Sinceramente convencidos, seu discurso religioso serve para justificar implicitamente um projeto de sociedade abertamente eugenista: “Eles acreditam que há uma parte da humanidade que deve perecer e outra que deve sobreviver... E que a tecnologia fará esta triagem”, afirma Mathieu Corteel. Segundo ele, a ideologia pós-humanista recicla a ética protestante descrita por Max Weber, que acompanhou a ascensão do capitalismo estadunidense: a ideia de que um chamado divino legitima o sucesso econômico, e que os mais bem-sucedidos (tanto no mercado quanto na tecnologia) são aqueles que foram escolhidos por Deus.
Além da perspectiva da riqueza material, é essa promessa da ressurreição que motiva os apóstolos de um futuro pós-humano a construir sua divindade tecnológica. Entre eles está Bryan Johnson, o bilionário em busca da imortalidade e convencido de que a humanidade “criará Deus na forma de uma superinteligência”. Essa fé também é encontrada entre muitos executivos e líderes de startups, como Daniel Faggella, que defende a “criação de uma dinâmica em direção a um sucessor digno deste nome” (ou seja, uma entidade híbrida artificial).
Essas ideias não são anedóticas nem marginais, de acordo com o filósofo estadunidense Émile P. Torres, um transumanista arrependido para quem a corrida em direção à IA geral é “astutamente pró-extinção” e faz parte das ameaças existenciais à humanidade, ao lado das guerras nucleares e das mudanças climáticas.

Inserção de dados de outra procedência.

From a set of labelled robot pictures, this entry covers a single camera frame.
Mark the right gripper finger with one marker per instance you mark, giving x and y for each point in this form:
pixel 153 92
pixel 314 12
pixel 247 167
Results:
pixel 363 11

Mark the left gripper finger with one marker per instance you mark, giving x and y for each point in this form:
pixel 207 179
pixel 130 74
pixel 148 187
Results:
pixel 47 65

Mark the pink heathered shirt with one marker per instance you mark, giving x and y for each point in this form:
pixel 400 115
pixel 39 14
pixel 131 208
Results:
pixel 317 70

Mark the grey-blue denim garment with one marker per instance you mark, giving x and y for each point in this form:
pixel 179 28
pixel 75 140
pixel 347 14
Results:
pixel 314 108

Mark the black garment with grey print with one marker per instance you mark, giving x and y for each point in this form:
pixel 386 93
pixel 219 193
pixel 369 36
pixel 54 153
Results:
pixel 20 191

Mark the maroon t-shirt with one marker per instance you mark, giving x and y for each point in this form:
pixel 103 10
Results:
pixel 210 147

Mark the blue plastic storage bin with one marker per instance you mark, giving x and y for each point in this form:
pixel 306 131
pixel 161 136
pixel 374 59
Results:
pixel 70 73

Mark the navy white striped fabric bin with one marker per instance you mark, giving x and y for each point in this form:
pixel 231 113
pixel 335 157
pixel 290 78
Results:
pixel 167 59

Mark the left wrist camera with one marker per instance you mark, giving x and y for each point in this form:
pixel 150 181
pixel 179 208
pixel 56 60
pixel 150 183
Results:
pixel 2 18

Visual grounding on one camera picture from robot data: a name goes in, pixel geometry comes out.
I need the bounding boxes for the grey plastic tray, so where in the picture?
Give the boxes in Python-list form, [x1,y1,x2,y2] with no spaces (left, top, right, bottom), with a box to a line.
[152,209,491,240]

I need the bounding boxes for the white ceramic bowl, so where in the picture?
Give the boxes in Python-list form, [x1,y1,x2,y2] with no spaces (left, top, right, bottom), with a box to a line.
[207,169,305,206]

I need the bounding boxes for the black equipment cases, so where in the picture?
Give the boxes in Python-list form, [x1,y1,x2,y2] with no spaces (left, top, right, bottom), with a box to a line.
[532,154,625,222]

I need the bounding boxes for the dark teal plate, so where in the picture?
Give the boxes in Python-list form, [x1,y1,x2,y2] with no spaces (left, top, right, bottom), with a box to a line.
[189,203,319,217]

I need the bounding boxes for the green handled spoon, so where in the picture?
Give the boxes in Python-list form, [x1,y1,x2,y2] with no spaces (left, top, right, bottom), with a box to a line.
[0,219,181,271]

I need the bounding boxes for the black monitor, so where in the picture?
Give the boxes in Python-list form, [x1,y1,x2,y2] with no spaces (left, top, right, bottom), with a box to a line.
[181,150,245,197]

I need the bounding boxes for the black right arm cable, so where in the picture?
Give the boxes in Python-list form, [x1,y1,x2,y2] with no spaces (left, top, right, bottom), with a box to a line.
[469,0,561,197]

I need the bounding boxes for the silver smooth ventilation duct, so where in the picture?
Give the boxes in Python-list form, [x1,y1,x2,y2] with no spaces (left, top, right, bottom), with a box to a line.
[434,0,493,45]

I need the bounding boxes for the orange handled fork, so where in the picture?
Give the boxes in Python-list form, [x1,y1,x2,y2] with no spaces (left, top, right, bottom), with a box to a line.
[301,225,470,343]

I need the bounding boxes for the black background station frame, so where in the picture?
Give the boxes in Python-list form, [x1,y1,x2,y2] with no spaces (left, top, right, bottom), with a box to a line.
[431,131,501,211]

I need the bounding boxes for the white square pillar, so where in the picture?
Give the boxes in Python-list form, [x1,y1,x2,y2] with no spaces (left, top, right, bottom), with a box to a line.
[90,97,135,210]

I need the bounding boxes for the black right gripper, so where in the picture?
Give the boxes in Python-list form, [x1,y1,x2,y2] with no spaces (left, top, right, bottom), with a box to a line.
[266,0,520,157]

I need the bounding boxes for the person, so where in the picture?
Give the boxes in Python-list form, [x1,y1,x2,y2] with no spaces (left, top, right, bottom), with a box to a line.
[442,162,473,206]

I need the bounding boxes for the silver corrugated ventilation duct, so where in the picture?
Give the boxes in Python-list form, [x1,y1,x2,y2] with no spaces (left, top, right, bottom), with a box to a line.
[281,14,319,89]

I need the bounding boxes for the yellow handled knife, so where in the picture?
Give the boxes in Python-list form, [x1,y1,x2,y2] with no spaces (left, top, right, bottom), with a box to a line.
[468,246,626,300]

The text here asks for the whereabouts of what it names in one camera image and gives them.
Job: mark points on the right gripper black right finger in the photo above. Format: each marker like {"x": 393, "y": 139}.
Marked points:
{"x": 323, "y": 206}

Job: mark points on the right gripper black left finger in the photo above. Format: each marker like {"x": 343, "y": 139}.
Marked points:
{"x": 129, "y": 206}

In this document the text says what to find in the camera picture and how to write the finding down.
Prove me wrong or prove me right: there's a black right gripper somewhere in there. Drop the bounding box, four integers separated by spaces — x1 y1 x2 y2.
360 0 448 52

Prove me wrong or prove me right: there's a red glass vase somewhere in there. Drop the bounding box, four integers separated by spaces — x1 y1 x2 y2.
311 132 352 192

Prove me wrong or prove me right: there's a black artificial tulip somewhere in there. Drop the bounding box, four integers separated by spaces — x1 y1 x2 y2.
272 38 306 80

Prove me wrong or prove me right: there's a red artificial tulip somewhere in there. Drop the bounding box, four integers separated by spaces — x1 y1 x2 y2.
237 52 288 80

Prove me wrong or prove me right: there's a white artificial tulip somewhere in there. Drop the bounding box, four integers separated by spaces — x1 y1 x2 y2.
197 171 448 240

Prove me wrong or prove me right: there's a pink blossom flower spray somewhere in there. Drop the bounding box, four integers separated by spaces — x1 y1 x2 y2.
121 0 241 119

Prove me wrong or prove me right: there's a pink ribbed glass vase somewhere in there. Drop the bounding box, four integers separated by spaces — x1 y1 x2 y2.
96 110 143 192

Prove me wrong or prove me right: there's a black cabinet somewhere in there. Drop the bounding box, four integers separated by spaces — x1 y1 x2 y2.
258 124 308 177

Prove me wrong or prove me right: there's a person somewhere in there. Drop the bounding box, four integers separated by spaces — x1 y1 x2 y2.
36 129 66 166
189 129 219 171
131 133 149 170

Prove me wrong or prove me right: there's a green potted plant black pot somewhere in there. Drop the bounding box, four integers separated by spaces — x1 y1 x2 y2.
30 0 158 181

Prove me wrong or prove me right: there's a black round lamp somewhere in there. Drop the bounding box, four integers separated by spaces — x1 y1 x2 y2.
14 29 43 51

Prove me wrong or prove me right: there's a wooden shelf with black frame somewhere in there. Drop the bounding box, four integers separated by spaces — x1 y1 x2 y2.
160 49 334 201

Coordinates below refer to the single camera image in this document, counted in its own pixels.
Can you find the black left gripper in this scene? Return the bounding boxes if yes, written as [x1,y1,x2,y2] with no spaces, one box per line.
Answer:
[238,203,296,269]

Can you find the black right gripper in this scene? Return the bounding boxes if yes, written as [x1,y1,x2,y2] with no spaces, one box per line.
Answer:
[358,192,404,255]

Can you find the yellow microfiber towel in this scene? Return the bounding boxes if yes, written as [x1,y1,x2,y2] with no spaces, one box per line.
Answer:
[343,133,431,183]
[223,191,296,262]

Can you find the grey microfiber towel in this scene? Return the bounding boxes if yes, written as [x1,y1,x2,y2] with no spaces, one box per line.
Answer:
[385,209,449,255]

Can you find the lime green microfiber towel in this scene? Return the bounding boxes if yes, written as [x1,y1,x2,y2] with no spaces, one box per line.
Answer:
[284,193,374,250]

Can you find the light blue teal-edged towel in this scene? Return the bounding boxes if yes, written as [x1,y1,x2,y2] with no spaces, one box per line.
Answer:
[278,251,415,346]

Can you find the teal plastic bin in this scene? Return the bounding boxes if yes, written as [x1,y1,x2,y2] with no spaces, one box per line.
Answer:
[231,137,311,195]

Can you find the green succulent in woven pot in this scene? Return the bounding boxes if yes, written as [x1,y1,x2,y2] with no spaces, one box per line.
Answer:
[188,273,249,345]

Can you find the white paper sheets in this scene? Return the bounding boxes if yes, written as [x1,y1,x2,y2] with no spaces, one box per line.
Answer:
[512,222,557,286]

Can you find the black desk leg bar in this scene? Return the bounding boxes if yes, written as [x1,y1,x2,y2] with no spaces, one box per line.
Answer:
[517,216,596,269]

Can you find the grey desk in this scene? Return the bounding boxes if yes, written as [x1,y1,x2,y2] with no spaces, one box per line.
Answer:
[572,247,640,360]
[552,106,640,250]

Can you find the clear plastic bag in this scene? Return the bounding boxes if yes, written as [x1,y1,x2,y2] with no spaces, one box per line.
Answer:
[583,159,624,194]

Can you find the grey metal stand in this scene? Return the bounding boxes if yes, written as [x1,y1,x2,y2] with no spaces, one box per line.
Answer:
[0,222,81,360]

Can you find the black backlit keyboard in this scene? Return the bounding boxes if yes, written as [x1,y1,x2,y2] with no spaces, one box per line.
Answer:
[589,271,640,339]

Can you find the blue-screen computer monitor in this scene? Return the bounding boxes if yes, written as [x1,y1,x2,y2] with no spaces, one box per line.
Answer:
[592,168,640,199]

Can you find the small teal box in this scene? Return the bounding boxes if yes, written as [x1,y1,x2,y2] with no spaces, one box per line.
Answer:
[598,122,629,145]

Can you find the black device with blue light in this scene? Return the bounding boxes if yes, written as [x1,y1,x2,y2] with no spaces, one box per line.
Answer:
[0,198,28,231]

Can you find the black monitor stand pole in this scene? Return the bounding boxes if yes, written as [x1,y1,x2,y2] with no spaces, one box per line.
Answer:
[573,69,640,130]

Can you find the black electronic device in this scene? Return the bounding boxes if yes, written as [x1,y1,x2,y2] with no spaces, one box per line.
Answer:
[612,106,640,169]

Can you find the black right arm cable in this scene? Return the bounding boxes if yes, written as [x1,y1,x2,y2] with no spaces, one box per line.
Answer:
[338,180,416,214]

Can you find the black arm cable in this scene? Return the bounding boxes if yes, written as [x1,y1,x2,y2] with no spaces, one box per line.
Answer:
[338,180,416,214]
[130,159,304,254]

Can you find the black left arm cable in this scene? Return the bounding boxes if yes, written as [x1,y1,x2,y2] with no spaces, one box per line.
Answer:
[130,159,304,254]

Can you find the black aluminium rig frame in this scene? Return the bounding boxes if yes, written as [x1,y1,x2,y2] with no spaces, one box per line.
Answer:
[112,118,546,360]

Teriam os pós-humanistas sido mal inspirados por Demain les chiens, uma coletânea de contos de Clifford D. Simak que imagina nossos amigos caninos como os herdeiros supremos da humanidade? Embora nenhum desses bilionários apaixonados pela inteligência artificial divina seja verdadeiramente cristão, todos são fortemente inspirados pela Bíblia e pela ficção científica, como Elon Musk, que proclama seu “cristianismo cultural”. Isso é algo que Gregory Chatonsky, um artista que trabalha com a relação homem-máquina, lamenta: para ele, as visões messiânicas dos barões da tecnologia reciclam as antigas narrativas sem compreender seu escopo crítico, a fim de melhor explorá-las em benefício de um projeto que descreve como “tecnofascista e eugênico”.
Uma boa razão para não abandonarmos nossos imaginários de um futuro em que a humanidade seja superada, observa Chatonsky. “As questões colocadas pelo pós-humanismo são fundamentais: o que devemos fazer com a nossa humanidade, com a nossa finitude, com a fragilidade da espécie humana? O problema é que agora elas estão sendo tratadas por ‘adolescentes’ que leram muita ficção científica”. Resta esperar que uma onda humanista ocorra após a puberdade.